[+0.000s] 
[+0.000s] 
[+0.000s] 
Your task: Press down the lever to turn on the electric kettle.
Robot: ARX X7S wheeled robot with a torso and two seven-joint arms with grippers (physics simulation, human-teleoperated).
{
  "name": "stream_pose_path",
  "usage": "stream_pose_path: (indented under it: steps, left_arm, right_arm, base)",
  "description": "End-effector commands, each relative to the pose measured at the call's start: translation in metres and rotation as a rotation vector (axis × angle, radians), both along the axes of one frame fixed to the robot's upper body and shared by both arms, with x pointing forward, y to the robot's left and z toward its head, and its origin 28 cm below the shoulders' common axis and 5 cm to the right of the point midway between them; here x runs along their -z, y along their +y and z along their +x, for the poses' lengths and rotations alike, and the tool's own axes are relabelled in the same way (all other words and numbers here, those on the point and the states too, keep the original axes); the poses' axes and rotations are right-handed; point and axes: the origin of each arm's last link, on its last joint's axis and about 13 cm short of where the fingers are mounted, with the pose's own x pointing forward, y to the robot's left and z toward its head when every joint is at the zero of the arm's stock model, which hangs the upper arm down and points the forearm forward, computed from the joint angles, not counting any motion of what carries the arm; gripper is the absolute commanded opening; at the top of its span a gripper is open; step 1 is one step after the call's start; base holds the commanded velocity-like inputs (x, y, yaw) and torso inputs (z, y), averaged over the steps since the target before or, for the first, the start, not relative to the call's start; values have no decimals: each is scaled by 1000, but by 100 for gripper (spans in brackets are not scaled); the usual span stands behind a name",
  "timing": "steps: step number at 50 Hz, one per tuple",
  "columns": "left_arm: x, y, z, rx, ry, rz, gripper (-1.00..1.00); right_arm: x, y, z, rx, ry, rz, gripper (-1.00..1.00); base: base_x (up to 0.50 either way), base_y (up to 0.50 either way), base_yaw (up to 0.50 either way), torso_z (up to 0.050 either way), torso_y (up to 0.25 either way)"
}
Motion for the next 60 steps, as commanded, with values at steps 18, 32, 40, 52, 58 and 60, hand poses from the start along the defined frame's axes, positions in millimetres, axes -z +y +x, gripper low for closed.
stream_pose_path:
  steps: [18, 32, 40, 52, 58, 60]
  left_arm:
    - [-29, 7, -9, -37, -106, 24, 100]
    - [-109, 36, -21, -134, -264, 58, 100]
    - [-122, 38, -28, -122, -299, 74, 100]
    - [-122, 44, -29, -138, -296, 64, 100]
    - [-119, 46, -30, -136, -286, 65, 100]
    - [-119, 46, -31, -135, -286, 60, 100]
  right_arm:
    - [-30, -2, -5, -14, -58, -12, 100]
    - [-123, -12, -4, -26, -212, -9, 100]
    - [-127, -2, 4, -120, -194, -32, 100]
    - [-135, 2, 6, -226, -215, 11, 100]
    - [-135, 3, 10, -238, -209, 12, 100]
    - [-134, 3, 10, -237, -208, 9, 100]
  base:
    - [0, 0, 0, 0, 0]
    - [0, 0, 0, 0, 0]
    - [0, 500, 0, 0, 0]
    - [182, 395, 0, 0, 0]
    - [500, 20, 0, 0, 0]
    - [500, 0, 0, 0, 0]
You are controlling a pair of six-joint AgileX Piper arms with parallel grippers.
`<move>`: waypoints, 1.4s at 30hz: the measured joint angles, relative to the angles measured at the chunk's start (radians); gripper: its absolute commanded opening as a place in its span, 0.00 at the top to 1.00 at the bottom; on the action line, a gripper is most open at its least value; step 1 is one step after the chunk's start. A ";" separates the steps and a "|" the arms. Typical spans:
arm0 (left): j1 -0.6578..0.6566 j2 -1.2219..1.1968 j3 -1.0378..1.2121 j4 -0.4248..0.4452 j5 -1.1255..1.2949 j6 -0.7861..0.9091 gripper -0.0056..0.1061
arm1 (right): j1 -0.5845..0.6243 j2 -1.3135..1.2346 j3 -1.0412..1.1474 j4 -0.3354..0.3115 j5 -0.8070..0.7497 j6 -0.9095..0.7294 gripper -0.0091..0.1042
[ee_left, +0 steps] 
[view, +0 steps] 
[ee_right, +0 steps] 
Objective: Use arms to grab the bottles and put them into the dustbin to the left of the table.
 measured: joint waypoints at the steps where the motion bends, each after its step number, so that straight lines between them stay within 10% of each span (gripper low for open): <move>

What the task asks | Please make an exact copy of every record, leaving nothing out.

Answer to this problem |
[+0.000s] 
[+0.000s] 
[+0.000s] 
Your task: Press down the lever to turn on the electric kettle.
Robot: ARX X7S wheeled robot with a torso and two seven-joint arms with grippers (physics simulation, human-teleoperated).
{
  "name": "stream_pose_path",
  "usage": "stream_pose_path: (indented under it: steps, left_arm, right_arm, base)",
  "description": "End-effector commands, each relative to the pose measured at the call's start: translation in metres and rotation as a rotation vector (axis × angle, radians), both along the axes of one frame fixed to the robot's upper body and shared by both arms, with x pointing forward, y to the robot's left and z toward its head, and its origin 28 cm below the shoulders' common axis and 5 cm to the right of the point midway between them; here x runs along their -z, y along their +y and z along their +x, for the poses' lengths and rotations alike, and the tool's own axes are relabelled in the same way (all other words and numbers here, those on the point and the states too, keep the original axes); the poses' axes and rotations are right-handed; point and axes: the origin of each arm's last link, on its last joint's axis and about 13 cm short of where the fingers are mounted, with the pose's own x pointing forward, y to the robot's left and z toward its head when every joint is at the zero of the arm's stock model, which hangs the upper arm down and points the forearm forward, computed from the joint angles, not counting any motion of what carries the arm; gripper is the absolute commanded opening; at the top of its span a gripper is open; step 1 is one step after the call's start; base holds the commanded velocity-like inputs (x, y, yaw) and torso inputs (z, y), averaged over the steps since the target before or, for the first, the start, not relative to the call's start; values have no decimals: each is scaled by 1000, but by 100 for gripper (spans in brackets are not scaled); the usual span stands behind a name",
  "timing": "steps: step number at 50 Hz, one per tuple",
  "columns": "left_arm: x, y, z, rx, ry, rz, gripper (-1.00..1.00); right_arm: x, y, z, rx, ry, rz, gripper (-1.00..1.00); base: base_x (up to 0.50 either way), base_y (up to 0.50 either way), base_yaw (up to 0.50 either way), torso_z (up to 0.050 either way), torso_y (up to 0.25 either way)"
}
Motion for the next 60 steps, as commanded, with values at steps 18, 32, 40, 52, 58 and 60, hand poses from the start along the defined frame's axes, positions in millimetres, axes -z +y +x, gripper low for closed.
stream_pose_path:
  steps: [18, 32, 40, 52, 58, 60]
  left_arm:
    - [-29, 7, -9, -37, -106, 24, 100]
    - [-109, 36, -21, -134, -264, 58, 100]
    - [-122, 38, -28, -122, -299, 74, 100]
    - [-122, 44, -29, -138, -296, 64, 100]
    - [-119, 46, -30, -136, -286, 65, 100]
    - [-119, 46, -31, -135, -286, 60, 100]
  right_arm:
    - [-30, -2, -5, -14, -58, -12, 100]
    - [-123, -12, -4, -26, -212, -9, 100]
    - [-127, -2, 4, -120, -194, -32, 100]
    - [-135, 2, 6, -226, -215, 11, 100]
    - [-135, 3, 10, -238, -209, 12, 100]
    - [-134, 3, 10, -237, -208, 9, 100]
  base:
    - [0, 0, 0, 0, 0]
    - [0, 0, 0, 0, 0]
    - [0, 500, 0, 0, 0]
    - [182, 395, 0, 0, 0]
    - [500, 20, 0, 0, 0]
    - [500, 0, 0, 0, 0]
You are controlling a pair of six-joint AgileX Piper arms with parallel grippers.
`<move>`: waypoints, 1.4s at 30hz: the measured joint angles, relative to the angles measured at the chunk's start (radians); gripper: its absolute commanded opening as a place in its span, 0.00 at the top to 1.00 at the bottom; on the action line, a gripper is most open at its least value; step 1 is one step after the chunk's start. A ";" separates the steps and a "|" the arms. Typical spans:
arm0 (left): j1 -0.6578..0.6566 j2 -1.2219..1.1968 j3 -1.0378..1.2121 j4 -0.4248..0.4452 j5 -1.1255..1.2949 j6 -0.7861..0.9091 gripper -0.0056..0.1061
arm1 (right): j1 -0.5845..0.6243 j2 -1.3135..1.2346 j3 -1.0412..1.1474 j4 -0.3354..0.3115 j5 -0.8070..0.7497 j6 -0.9095..0.7294 gripper -0.0091..0.1042
[ee_left, +0 steps] 
[view, +0 steps] 
[ee_right, +0 steps] 
Objective: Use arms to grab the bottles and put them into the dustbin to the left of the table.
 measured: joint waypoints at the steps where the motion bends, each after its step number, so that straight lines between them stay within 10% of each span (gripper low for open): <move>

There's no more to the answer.